Stored data:
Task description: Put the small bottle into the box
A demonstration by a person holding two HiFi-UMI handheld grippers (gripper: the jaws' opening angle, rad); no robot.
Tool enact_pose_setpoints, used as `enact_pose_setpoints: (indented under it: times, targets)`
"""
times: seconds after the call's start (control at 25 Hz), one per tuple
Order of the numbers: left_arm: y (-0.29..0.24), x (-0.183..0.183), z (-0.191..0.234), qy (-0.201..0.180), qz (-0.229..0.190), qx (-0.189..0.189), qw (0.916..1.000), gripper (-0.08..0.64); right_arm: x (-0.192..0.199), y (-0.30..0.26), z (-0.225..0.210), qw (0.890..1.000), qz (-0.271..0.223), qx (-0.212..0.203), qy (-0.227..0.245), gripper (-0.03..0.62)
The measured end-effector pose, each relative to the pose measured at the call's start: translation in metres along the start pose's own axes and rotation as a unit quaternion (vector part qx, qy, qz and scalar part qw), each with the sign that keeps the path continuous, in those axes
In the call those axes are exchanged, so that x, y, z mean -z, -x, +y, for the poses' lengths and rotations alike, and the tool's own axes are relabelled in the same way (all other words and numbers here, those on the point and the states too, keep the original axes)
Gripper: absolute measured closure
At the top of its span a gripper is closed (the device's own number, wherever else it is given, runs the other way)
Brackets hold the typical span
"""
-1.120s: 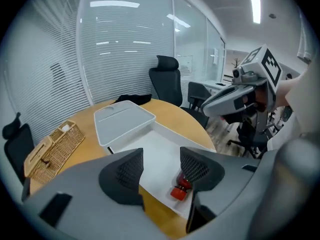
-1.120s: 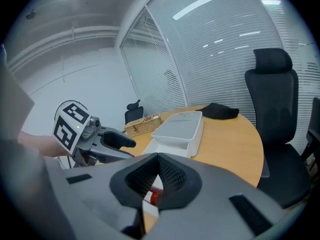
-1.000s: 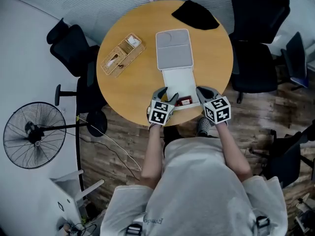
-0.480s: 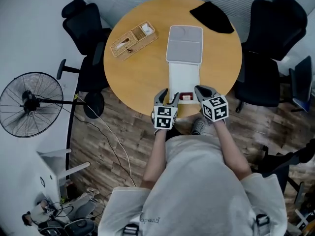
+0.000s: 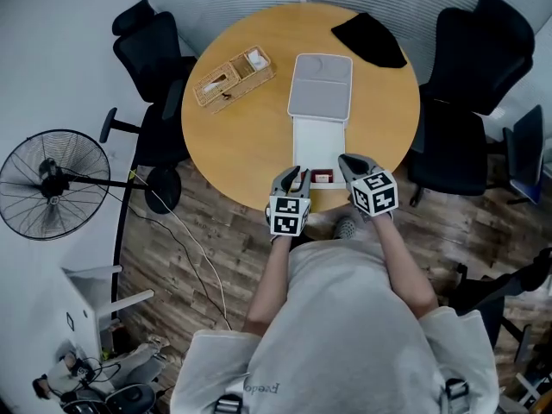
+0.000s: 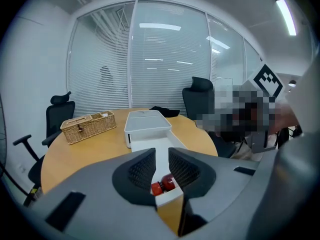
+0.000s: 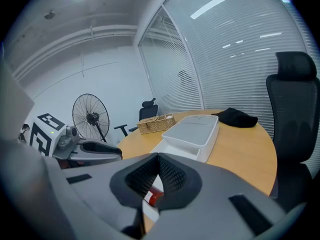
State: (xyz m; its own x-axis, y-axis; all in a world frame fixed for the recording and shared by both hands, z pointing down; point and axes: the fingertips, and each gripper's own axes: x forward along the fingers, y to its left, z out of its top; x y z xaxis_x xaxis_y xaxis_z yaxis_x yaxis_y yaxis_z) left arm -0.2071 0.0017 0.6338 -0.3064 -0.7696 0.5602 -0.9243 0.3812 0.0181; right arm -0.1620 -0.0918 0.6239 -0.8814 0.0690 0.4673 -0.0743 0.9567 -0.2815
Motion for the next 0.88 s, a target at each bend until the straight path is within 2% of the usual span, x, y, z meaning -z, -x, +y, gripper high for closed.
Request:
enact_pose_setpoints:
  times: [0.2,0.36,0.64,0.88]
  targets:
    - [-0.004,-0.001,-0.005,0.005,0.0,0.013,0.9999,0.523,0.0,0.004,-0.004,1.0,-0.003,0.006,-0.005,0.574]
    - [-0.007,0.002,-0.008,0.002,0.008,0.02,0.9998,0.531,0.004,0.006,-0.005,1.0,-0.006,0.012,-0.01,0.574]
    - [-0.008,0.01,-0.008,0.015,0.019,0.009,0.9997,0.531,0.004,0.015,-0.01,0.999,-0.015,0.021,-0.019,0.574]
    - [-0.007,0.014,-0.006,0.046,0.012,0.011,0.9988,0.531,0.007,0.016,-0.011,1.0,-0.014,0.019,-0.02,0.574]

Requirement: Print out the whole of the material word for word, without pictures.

Written solution:
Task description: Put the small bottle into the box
A demonstration by a person holding two HiFi-UMI handheld grippers (gripper: the jaws' opening angle, rad); no robot.
Tool enact_pose_setpoints, used as `enact_pose_setpoints: (indented under it: times, targets)`
"""
times: seconds after the call's start (control at 25 Hz), one per tuple
Order of the numbers: left_arm: y (-0.29..0.24), x (-0.183..0.183), z (-0.191..0.234), qy (-0.201..0.180), qz (-0.229..0.190), qx (-0.189..0.189), qw (0.916..1.000), gripper (-0.08..0.64); right_arm: x (-0.192..0.199), y (-0.30..0.26), z (-0.225..0.210), qw (0.890..1.000), qz (-0.271..0.223), qx (-0.212..0.203), qy (-0.227..0.245), gripper (-0.03..0.62)
The measured end-effector pose, each relative to the pose measured at the call's start: translation in metres along the start pose's own axes and rotation as a unit quaternion (vector part qx, qy, qz and scalar part qw), each with the sign that keeps the path continuous, in those axes
In the call those axes are exchanged, so that x, y, z mean -z, -x, +y, for the poses' lengths and rotations alike, and the tool's own axes are relabelled in the same way (all other words and numbers here, those on the point and the states too, keep the original axes)
Gripper: absolute measured closure
At the top of its span a gripper is closed (the device's own number, wherever else it is given, runs the other way)
Brackets hold the typical span
"""
-1.120s: 
-1.120s: 
-1.000s: 
-0.480s: 
+0.000s: 
+0.000s: 
+0.000s: 
State: (xyz m; its own x-axis, y-axis; all in a world frame fixed for the recording and shared by both hands, z pointing down; point and axes: the fingertips, and each gripper's own axes: x forward along the fingers, y to its left, z out of its top; x y z xaxis_x xaxis_y xaxis_z yaxis_x yaxis_y yaxis_z) left arm -0.2071 0.0017 0.6338 -0.3064 -0.7696 0.5602 -0.9243 0.3812 0.0181; right arm -0.1620 -0.0918 0.6239 -0.8814 0.0690 0.4673 -0.0743 0.9567 -0.2815
Motion for the next 0.88 s, a target at each bend until the straight path is within 2% of the usual span, x, y, z meaning -z, -x, +y, gripper high for closed.
Request:
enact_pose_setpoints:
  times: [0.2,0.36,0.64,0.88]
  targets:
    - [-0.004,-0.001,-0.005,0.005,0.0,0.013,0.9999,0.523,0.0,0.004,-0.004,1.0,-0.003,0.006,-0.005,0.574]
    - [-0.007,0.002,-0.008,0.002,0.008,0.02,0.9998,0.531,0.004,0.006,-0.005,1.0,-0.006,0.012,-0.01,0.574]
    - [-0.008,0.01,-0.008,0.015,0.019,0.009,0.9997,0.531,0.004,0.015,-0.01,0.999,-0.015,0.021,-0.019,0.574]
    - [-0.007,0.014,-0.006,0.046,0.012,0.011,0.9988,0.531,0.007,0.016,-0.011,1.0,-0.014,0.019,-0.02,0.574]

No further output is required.